=== Assignment ===
Search the data for the string "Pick" and copy each line in which it appears.

=== Records provided ===
--- START ---

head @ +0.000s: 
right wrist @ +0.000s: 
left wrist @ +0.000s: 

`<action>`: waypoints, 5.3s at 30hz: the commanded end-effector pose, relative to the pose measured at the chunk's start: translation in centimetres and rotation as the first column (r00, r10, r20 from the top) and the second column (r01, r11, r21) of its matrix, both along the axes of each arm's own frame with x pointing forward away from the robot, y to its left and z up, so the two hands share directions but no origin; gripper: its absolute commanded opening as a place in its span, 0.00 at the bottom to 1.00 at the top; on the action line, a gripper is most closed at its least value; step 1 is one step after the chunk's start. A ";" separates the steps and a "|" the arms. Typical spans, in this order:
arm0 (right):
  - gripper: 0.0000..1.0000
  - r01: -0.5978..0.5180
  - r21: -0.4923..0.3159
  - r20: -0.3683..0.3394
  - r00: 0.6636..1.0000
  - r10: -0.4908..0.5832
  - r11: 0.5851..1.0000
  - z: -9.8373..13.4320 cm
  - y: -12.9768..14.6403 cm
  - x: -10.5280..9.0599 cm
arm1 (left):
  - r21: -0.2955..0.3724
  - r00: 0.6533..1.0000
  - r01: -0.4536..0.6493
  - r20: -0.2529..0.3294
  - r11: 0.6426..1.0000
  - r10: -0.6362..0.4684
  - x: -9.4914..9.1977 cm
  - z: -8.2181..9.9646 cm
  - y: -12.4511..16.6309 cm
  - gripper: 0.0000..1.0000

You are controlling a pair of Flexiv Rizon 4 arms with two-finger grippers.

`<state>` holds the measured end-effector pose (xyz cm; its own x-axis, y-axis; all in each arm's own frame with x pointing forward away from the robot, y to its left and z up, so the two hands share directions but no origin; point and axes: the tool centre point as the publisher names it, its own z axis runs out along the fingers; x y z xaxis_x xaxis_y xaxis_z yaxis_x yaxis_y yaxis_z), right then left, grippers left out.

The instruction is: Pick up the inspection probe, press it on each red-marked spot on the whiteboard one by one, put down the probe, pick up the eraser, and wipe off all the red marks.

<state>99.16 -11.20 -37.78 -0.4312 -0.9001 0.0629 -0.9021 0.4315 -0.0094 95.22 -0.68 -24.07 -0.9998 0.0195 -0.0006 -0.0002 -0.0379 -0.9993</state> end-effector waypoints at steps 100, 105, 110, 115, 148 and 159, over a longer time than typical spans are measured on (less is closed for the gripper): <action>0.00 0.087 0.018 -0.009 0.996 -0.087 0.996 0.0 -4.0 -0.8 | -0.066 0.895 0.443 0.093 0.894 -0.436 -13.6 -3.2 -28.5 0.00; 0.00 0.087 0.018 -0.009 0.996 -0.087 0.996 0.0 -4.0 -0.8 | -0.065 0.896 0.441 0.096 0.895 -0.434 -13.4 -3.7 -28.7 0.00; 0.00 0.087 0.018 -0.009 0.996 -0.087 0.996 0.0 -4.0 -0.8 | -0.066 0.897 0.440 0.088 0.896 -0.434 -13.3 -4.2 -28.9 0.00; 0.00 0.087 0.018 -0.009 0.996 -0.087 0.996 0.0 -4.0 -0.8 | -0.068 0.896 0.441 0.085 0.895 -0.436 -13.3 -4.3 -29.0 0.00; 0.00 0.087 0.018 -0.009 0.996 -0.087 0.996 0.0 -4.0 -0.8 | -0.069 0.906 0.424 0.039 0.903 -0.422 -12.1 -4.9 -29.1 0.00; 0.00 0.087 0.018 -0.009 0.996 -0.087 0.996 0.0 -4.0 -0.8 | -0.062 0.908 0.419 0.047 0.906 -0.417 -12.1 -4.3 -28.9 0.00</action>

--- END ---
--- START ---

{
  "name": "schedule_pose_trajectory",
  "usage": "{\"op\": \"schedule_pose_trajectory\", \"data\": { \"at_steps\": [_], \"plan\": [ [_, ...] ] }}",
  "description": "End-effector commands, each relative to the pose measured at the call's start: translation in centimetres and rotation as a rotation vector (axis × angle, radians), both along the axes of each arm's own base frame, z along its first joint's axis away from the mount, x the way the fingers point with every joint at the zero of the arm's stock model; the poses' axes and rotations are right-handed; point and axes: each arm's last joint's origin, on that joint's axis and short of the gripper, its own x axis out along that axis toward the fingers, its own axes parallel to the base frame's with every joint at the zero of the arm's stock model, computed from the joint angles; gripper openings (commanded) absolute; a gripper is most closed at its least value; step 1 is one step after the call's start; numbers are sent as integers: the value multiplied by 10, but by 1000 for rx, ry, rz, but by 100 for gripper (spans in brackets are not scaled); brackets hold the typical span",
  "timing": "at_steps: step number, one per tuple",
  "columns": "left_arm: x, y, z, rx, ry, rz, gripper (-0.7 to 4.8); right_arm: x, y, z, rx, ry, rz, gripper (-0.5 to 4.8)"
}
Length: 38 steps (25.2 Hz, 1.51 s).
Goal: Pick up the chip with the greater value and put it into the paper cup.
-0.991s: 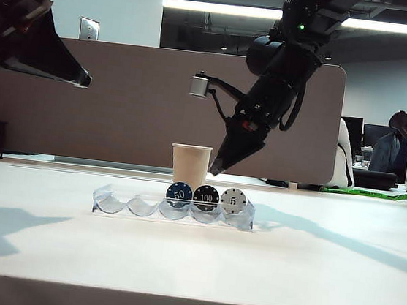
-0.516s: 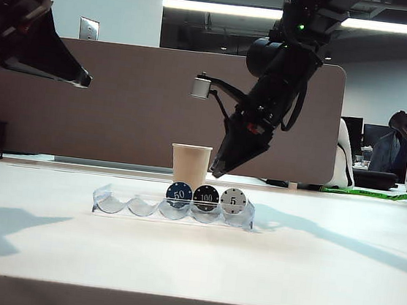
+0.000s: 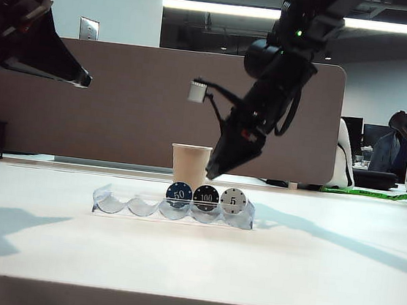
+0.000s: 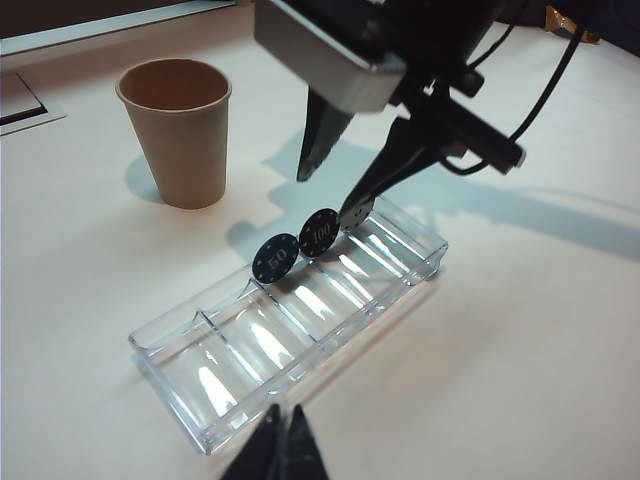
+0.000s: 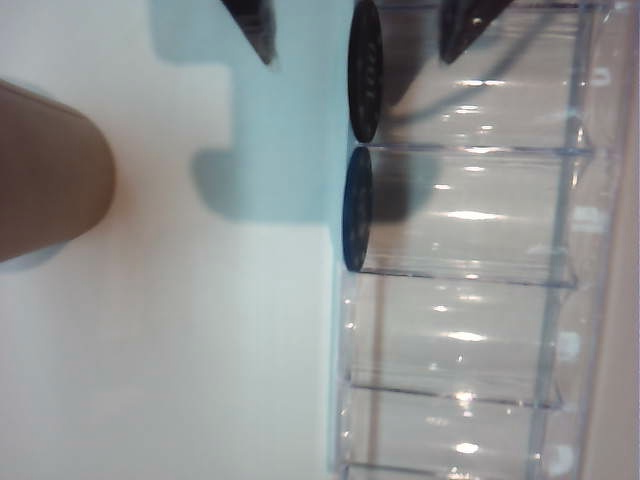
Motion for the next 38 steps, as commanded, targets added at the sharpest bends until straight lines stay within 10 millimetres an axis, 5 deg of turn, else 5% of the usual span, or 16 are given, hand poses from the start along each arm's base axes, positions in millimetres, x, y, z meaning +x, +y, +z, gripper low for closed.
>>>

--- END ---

=== Reply to the task ===
The instruction is: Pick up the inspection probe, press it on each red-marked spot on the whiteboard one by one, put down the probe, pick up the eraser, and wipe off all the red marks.
Goal: Pick up the chip with the greater value and put it into the paper cup.

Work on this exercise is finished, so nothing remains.